_ACTION ITEM_
The answer must be an exact copy of the entries below, with no images in it.

Data entries
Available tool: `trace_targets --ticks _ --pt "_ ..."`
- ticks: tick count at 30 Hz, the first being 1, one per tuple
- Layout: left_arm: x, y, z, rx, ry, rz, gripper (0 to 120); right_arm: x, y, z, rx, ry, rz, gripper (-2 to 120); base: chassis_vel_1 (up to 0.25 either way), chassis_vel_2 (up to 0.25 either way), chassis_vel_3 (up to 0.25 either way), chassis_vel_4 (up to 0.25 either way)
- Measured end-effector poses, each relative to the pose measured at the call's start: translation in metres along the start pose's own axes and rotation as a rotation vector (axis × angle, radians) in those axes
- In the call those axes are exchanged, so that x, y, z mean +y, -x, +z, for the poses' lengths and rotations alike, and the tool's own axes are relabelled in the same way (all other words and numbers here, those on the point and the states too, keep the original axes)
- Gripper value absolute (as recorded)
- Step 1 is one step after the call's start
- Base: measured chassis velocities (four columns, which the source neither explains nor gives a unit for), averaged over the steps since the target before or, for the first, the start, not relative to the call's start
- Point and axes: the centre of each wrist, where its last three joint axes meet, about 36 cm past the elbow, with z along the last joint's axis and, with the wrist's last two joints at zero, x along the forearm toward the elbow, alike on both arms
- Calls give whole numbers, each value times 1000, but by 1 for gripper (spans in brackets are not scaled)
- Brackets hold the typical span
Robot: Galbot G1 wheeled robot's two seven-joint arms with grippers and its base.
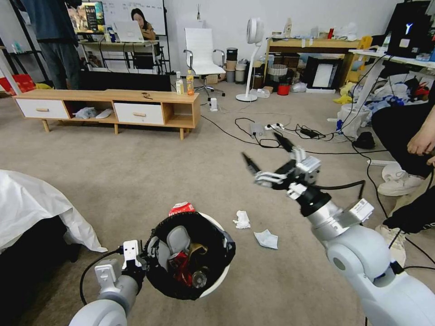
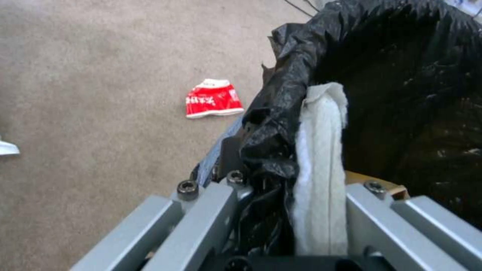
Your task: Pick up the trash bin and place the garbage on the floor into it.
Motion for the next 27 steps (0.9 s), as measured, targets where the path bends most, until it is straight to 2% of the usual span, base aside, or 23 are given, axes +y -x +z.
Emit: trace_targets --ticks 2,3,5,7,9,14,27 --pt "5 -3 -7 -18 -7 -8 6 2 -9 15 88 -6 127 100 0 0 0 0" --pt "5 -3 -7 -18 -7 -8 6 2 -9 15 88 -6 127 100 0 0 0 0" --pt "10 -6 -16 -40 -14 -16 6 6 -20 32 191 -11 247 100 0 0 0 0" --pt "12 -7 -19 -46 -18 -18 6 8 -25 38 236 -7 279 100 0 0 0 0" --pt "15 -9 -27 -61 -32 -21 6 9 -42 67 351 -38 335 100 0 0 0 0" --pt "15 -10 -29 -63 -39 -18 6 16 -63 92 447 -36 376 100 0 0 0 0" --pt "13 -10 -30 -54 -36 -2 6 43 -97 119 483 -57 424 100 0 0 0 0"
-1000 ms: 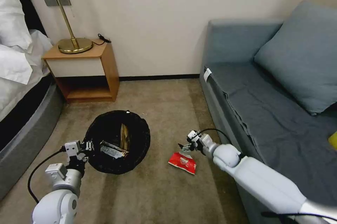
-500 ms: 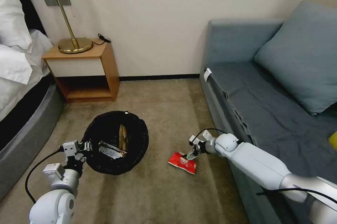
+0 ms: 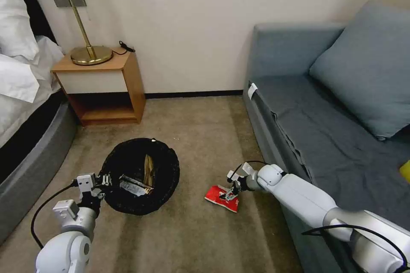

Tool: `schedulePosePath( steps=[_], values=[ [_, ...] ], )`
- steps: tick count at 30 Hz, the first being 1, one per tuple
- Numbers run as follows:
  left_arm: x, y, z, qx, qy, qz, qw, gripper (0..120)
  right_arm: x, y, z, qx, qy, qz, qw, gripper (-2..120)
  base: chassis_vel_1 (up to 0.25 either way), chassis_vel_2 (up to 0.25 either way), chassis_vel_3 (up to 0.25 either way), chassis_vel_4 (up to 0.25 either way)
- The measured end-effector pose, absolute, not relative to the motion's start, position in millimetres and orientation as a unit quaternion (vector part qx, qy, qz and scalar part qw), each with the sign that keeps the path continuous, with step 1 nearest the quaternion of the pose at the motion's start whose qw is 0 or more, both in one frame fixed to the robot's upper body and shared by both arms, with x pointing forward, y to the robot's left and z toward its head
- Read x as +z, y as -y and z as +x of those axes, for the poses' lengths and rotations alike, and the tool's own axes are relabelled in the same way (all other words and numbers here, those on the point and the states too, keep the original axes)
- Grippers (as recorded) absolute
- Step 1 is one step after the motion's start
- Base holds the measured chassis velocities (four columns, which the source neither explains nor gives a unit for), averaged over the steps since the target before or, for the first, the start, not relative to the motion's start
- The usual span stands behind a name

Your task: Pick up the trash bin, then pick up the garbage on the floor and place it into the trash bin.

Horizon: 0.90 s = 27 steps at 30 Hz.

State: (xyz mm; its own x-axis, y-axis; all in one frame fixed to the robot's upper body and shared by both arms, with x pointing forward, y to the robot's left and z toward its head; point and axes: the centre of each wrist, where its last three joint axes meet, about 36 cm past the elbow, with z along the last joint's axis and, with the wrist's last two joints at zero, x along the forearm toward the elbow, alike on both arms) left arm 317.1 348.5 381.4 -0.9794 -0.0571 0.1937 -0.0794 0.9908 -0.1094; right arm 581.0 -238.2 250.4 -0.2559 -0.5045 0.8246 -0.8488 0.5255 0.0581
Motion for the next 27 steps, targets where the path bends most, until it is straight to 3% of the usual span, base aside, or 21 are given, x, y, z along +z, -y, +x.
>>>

_WRITTEN SOLUTION_
Available tool: `trace_targets --ticks _ --pt "_ ..."`
- ticks: tick count at 30 Hz, the first being 1, one per tuple
- Layout: left_arm: x, y, z, rx, ry, rz, gripper (0 to 120); right_arm: x, y, z, rx, ry, rz, gripper (-2 to 120); base: chassis_vel_1 (up to 0.25 either way), chassis_vel_2 (up to 0.25 either way), chassis_vel_3 (up to 0.25 either way), chassis_vel_4 (up to 0.25 either way)
- Measured end-effector poses, each relative to the pose measured at the call's start: translation in metres along the start pose's own axes and rotation as a rotation vector (axis × angle, radians) in those axes
- In the call those axes are exchanged, so that x, y, z mean +y, -x, +z, for the poses' lengths and rotations alike, and the tool's own axes are relabelled in the same way (all other words and numbers here, those on the point and the states too, keep the original axes)
- Gripper value absolute (as recorded)
- Step 1 is one step after the call's start
- Base: measured chassis velocities (four columns, which the source neither explains nor gives a unit for), averaged over the steps since the target before or, for the first, the start, not relative to the call's start
- Point and axes: the centre of each wrist, where its last three joint axes meet, about 36 cm past the elbow, with z along the last joint's axis and, with the wrist's last two joints at zero, x along the forearm toward the elbow, alike on both arms
- Calls give whole numbers, each value times 1000, but by 1 for gripper (spans in brackets are not scaled)
- Brackets hold the typical span
Robot: Galbot G1 wheeled robot's two seven-joint arms with grippers and its base.
Your task: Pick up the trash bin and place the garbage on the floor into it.
Motion for the next 27 steps (0.9 s), as measured, targets where the path bends most, until it is straight to 2% of the usual span, base aside, or 23 are given, axes +y -x +z.
Emit: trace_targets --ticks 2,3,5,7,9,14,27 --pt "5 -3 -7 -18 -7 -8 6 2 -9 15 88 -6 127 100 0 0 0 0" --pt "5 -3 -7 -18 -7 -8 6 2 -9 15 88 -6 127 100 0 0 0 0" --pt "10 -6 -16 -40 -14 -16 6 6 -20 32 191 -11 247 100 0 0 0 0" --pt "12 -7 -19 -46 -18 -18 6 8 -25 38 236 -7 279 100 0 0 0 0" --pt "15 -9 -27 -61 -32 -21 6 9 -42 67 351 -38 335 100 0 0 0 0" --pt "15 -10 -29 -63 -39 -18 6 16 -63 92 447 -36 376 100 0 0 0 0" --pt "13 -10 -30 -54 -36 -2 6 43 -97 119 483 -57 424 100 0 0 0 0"
-1000 ms: 
-500 ms: 
+0 ms: 

Tool: `schedulePosePath( steps=[_], values=[ [_, ...] ], )`
- steps: tick count at 30 Hz, the first being 1, one per tuple
- Numbers run as follows:
  left_arm: x, y, z, qx, qy, qz, qw, gripper (0..120)
  right_arm: x, y, z, qx, qy, qz, qw, gripper (-2..120)
  base: chassis_vel_1 (up to 0.25 either way), chassis_vel_2 (up to 0.25 either way), chassis_vel_3 (up to 0.25 either way), chassis_vel_4 (up to 0.25 either way)
- The measured end-effector pose, absolute, not relative to the motion's start, position in millimetres and orientation as a unit quaternion (vector part qx, qy, qz and scalar part qw), each with the sign that keeps the path continuous, with step 1 nearest the quaternion of the pose at the motion's start whose qw is 0 or more, both in one frame fixed to the robot's upper body and shared by both arms, with x pointing forward, y to the robot's left and z toward its head
- Read x as +z, y as -y and z as +x of those axes, for the poses' lengths and rotations alike, and the tool's own axes are relabelled in the same way (all other words and numbers here, those on the point and the states too, keep the original axes)
- Grippers (as recorded) absolute
- Step 1 is one step after the motion's start
- Base holds the measured chassis velocities (four columns, which the source neither explains nor gives a unit for), averaged over the steps since the target before or, for the first, the start, not relative to the motion's start
- The usual span stands behind a name

Your task: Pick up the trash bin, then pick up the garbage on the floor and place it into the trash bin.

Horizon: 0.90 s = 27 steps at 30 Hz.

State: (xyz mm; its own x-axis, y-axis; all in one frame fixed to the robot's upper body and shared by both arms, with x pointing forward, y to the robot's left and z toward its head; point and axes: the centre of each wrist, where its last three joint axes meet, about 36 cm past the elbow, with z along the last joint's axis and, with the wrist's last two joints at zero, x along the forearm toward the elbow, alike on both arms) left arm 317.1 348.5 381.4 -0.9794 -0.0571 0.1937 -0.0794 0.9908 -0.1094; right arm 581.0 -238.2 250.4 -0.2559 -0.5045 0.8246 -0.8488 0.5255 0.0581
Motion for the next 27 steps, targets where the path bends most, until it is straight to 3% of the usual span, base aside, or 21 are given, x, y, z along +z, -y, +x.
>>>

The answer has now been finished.